Radost Waszkiewicz
Radost Waszkiewicz

Reputation: 307

Under flow with floating point arithmetic checking

I'm programming a library with multiple instances of long mathematical formulas that sometimes underflow when using doubles. One example could be:

(Exp(-a*a) - Exp(-b*b))*Exp(c)*Exp(d) 

And a,b,c,d also involve some computation of similar type. I can deal with doubles getting this wrong (and return appropriate error message or some analytical bound) but if I don't detect underflow (on the difference of exponentials for instance) it leads to behavior that I can't afford. (Both absolute and relative errors can be massive when this difference clips to zero while other exponentials are very large).

Is there something similar to checked keyword that works for doubles? Is there some way I can implement checks in an assisted way?

Any solution that makes sure it's correct, even one which raises more flags than necessary is good for me.


This question was suggested as a duplicate but 'manually check before every multiplication' is not a particularly usefull solution for me.

Upvotes: 3

Views: 350

Answers (1)

Eric Lippert
Eric Lippert

Reputation: 660159

Is there something similar to checked keyword that works for doubles?

Nope.

Is there some way I can implement checks in an assisted way?

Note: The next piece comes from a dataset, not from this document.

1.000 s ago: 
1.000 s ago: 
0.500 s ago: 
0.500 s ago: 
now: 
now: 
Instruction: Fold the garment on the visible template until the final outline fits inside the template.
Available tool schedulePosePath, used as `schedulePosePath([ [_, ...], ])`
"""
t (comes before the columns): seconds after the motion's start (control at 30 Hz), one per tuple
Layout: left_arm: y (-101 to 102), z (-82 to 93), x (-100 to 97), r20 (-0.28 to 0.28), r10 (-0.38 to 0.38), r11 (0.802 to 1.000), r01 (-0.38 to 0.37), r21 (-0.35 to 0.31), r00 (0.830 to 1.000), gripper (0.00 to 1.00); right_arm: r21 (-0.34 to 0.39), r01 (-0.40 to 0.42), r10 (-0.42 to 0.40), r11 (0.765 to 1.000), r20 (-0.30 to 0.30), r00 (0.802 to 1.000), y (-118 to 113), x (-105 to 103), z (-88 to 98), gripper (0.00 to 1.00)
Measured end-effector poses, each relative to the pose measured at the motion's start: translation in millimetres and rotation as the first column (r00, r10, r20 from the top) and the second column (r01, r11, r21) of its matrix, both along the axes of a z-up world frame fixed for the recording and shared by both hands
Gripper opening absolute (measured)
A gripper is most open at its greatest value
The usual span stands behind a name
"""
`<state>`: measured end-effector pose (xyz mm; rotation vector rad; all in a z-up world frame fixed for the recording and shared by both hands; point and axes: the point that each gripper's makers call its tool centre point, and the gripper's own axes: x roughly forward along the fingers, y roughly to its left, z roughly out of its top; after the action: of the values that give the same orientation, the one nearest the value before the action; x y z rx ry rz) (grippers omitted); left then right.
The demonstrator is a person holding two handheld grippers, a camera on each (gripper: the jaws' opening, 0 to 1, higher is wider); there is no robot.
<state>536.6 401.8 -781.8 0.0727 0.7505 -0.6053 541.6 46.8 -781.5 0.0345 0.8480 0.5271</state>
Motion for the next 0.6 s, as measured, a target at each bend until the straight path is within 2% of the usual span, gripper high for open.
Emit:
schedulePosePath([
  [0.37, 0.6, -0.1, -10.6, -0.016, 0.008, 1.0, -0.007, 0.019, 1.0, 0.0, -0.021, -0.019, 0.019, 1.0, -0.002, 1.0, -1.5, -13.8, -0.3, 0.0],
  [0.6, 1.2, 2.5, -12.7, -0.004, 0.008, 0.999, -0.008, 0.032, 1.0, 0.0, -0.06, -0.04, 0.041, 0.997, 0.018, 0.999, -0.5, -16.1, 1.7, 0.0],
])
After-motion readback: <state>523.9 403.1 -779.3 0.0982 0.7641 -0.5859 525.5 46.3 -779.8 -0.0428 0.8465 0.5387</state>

A bad solution: depending on what hardware you are using, the floating point arithmetic chip may set a flag that indicates whether an operation has underflowed. I do not recommend calling into unmanaged code to read that flag off the floating point chip. (I wrote the code to do that in the original Microsoft version of Javascript and it is a pain to get that logic right.)

A better solution: you might consider writing a symbolic logic library. Consider for example what happens if you make your own number type:

struct ExpNumber 
{
  public double Exponent { get; }
  public ExpNumber(double e) => Exponent = e;
  public static ExpNumber operator *(ExpNumber x1, ExpNumber x2) => 
    new ExpNumber(x1.Exponent + x2.Exponent);

And so on. You can define your own addition, subtraction, powers, logarithms, and so on, using the identities you know for powers. Then when it is time to realize the thing back to a double, you can implement that using whatever stable algorithm that avoid underflow that you prefer.

The problem is that doubles intentionally trade off a decrease in representational power and accuracy for a massive increase in speed. If you need to accurately represent numbers smaller than 10e-200, doubles are not for you; they were designed to solve problems in physics computation, and there are no physical quantities that small.